Types of charts
Information is not investment advice
There are 3 main types of charts in MetaTrader. You can switch between them by clicking icons on the “Charts” toolbar.
Let’s see how these chart types differ.
This is the simplest of all chart types. It is constructed by joining together the closing price of each period, for example, daily closings for the daily line chart or weekly closings for the weekly chart.
The fact that a line chart uses only closing prices means that it eliminates some of the market noise (i.e. unimportant moves of the price) and allows a trader to focus on the key changes in price. This type of chart might easier to comprehend for beginner traders. The line chart allows traders to identify the important support and resistance levels, trends and certain chart patterns.
On the downside, a trader may want to have more information about the prices than a line chart can provide. Sometimes it’s necessary to know not only the closing price but also the open, high and low price level. Another drawback of a line chart is that it doesn’t show gaps. There are other chart types (bars and candlesticks) that will help you with that.

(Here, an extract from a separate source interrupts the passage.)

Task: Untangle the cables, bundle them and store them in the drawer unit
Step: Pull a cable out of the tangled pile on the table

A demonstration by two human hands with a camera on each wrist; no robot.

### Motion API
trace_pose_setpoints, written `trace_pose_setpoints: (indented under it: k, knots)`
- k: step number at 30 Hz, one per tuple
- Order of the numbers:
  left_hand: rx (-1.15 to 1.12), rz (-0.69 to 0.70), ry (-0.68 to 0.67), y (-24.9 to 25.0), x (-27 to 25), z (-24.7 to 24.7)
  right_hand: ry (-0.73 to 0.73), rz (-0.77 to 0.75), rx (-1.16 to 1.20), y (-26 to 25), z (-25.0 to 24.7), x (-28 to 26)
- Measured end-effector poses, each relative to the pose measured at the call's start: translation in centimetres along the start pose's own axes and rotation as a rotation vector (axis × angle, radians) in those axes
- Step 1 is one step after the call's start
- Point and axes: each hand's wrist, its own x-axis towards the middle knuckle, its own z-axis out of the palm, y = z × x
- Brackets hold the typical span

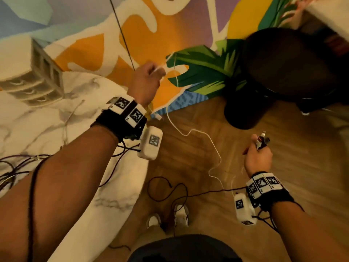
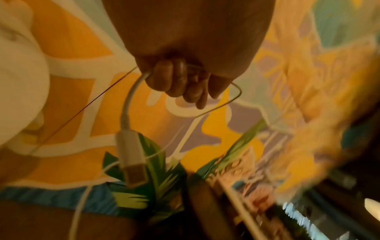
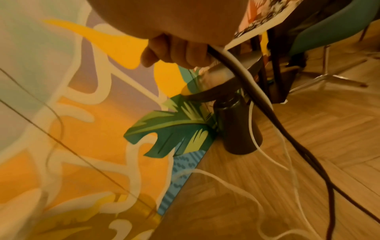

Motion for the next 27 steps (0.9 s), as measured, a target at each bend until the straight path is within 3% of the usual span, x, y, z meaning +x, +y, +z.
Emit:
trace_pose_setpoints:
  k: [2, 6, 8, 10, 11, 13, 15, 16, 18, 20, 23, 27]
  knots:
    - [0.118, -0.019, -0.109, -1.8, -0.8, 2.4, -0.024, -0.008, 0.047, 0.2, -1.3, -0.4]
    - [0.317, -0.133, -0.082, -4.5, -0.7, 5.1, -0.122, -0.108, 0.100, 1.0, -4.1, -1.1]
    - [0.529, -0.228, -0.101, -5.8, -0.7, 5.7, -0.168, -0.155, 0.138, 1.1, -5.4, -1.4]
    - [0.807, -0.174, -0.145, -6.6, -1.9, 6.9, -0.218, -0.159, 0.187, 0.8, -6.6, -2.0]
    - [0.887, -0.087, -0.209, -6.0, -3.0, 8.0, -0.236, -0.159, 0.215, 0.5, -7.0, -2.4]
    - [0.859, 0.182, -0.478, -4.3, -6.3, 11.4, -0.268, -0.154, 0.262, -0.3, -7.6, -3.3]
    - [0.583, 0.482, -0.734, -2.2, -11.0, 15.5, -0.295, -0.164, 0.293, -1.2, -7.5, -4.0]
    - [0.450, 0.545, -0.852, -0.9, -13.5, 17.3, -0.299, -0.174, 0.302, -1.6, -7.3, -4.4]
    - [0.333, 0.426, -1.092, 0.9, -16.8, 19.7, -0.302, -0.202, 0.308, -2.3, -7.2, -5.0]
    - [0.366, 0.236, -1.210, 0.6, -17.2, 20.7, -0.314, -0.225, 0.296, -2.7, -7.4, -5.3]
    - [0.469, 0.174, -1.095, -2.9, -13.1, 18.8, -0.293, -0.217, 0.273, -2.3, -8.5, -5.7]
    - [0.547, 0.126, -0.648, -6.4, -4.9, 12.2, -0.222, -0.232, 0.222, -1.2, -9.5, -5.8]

Bar charts show the price range during a certain period of time. A bar is a vertical line that connects the high and the low of a price during a time period. Horizontal lines mark the opening price (left) of that specific trading period and the closing price (right). On the weekly chart, each bar stands for 1 week. On the H1 chart, each bar shows the scope of price action for 1 hour.
Different colors may be used to identify bars that closed at a higher price than they had opened (bullish or up bars) or at a lower price than they had opened (bearish or down bars). At the example below, bullish bars are green and bearish bars are red.
By looking at a bar chart, a trader can quickly form an idea about what happened with the price in particular moments and time periods. This is very convenient for market analysis.
Candlestick charts provide traders with the same information as bar charts, but bodies of candlesticks are given dimension and filled with color (usually candlesticks are green/white if the price increased during that period of time or red/black if the price declined). This type of charts originated in Japan. It is said to be invented in the 18th century by a rice trader called Munehisa Homma.
The lines which extend up and down from candlesticks’ bodies are called wicks or shadows. The top of the upper wick indicates the highest price during a time period, while the low of the lower wick shows the minimal price level during a time period. If a candlestick has a wick that is big compared with the size of its body, it’s a sign of a potential reversal point in the market. Experienced traders can get a lot of information about the market's psychology from a candlestick chart.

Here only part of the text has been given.